--- DATA SHOWN Enclosed Below ---

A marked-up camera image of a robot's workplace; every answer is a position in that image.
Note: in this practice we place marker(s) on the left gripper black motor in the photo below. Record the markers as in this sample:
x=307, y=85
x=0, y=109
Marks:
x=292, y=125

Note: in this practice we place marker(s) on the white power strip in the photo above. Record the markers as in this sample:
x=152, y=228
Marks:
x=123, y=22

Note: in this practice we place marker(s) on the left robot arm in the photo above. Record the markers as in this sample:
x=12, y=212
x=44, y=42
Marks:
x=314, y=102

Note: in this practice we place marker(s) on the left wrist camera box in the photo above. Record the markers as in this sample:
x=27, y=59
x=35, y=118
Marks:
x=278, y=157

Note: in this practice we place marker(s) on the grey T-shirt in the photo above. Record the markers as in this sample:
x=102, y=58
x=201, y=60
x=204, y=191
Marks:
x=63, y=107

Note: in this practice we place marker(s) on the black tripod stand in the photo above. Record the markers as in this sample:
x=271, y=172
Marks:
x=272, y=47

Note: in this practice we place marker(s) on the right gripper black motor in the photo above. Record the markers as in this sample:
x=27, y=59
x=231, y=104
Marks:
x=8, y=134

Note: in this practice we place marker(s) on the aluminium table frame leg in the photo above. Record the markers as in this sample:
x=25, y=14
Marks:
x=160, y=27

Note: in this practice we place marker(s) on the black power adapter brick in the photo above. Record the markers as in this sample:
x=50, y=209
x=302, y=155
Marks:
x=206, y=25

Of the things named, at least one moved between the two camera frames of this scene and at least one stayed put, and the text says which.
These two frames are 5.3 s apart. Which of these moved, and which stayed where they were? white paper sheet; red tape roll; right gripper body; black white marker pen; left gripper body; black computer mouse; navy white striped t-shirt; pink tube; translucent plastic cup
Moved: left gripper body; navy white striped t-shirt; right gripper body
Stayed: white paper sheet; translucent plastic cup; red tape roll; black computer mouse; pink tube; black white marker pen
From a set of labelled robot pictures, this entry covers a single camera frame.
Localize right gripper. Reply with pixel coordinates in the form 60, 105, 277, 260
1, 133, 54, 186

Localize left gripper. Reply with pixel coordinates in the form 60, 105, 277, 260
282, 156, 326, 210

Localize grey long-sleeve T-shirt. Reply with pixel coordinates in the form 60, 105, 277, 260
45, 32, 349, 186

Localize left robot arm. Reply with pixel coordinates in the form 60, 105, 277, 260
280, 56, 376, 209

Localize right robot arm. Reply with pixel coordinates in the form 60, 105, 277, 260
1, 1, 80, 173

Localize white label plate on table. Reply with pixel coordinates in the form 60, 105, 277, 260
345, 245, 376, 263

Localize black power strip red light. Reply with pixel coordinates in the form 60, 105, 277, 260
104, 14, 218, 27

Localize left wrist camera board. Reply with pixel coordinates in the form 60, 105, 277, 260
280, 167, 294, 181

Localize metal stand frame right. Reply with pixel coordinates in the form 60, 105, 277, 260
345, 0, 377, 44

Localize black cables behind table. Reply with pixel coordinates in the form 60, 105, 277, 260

--- End of Enclosed DATA SHOWN ---

## ABOUT THIS TASK
Every record needs to be written out again, exactly as it was given.

## RESPONSE FOR THIS EXERCISE
A marked-up camera image of a robot's workplace; every answer is a position in that image.
Note: in this practice we place marker(s) on the left gripper black motor in the photo below. Record the markers as in this sample:
x=307, y=85
x=0, y=109
Marks:
x=292, y=125

Note: in this practice we place marker(s) on the white power strip in the photo above. Record the markers as in this sample:
x=152, y=228
Marks:
x=123, y=22

Note: in this practice we place marker(s) on the left robot arm in the photo above. Record the markers as in this sample:
x=12, y=212
x=44, y=42
Marks:
x=314, y=102

Note: in this practice we place marker(s) on the left wrist camera box in the photo above. Record the markers as in this sample:
x=27, y=59
x=35, y=118
Marks:
x=278, y=157

Note: in this practice we place marker(s) on the grey T-shirt in the photo above. Record the markers as in this sample:
x=102, y=58
x=201, y=60
x=204, y=191
Marks:
x=63, y=107

Note: in this practice we place marker(s) on the black tripod stand in the photo above. Record the markers as in this sample:
x=271, y=172
Marks:
x=272, y=47

Note: in this practice we place marker(s) on the right gripper black motor in the photo above. Record the markers as in this sample:
x=27, y=59
x=231, y=104
Marks:
x=8, y=134

Note: in this practice we place marker(s) on the aluminium table frame leg in the photo above. Record the markers as in this sample:
x=25, y=14
Marks:
x=160, y=27

Note: in this practice we place marker(s) on the black power adapter brick in the photo above. Record the markers as in this sample:
x=50, y=209
x=302, y=155
Marks:
x=206, y=25

Of the things named, at least one moved between the two camera frames of this scene and at least one stayed put, and the text says which.
These two frames are 5.3 s apart. Which of these moved, and which stayed where they were? white paper sheet; red tape roll; right gripper body; black white marker pen; left gripper body; black computer mouse; navy white striped t-shirt; pink tube; translucent plastic cup
Moved: left gripper body; navy white striped t-shirt; right gripper body
Stayed: white paper sheet; translucent plastic cup; red tape roll; black computer mouse; pink tube; black white marker pen
From a set of labelled robot pictures, this entry covers a single camera frame.
Localize right gripper. Reply with pixel coordinates in the form 60, 105, 277, 260
1, 133, 54, 186

Localize left gripper. Reply with pixel coordinates in the form 60, 105, 277, 260
282, 156, 326, 210

Localize grey long-sleeve T-shirt. Reply with pixel coordinates in the form 60, 105, 277, 260
45, 32, 349, 186

Localize left robot arm. Reply with pixel coordinates in the form 60, 105, 277, 260
280, 56, 376, 209

Localize right robot arm. Reply with pixel coordinates in the form 60, 105, 277, 260
1, 1, 80, 173

Localize white label plate on table. Reply with pixel coordinates in the form 60, 105, 277, 260
345, 245, 376, 263

Localize black power strip red light. Reply with pixel coordinates in the form 60, 105, 277, 260
104, 14, 218, 27

Localize left wrist camera board. Reply with pixel coordinates in the form 60, 105, 277, 260
280, 167, 294, 181

Localize metal stand frame right. Reply with pixel coordinates in the form 60, 105, 277, 260
345, 0, 377, 44

Localize black cables behind table. Reply with pixel coordinates in the form 60, 105, 277, 260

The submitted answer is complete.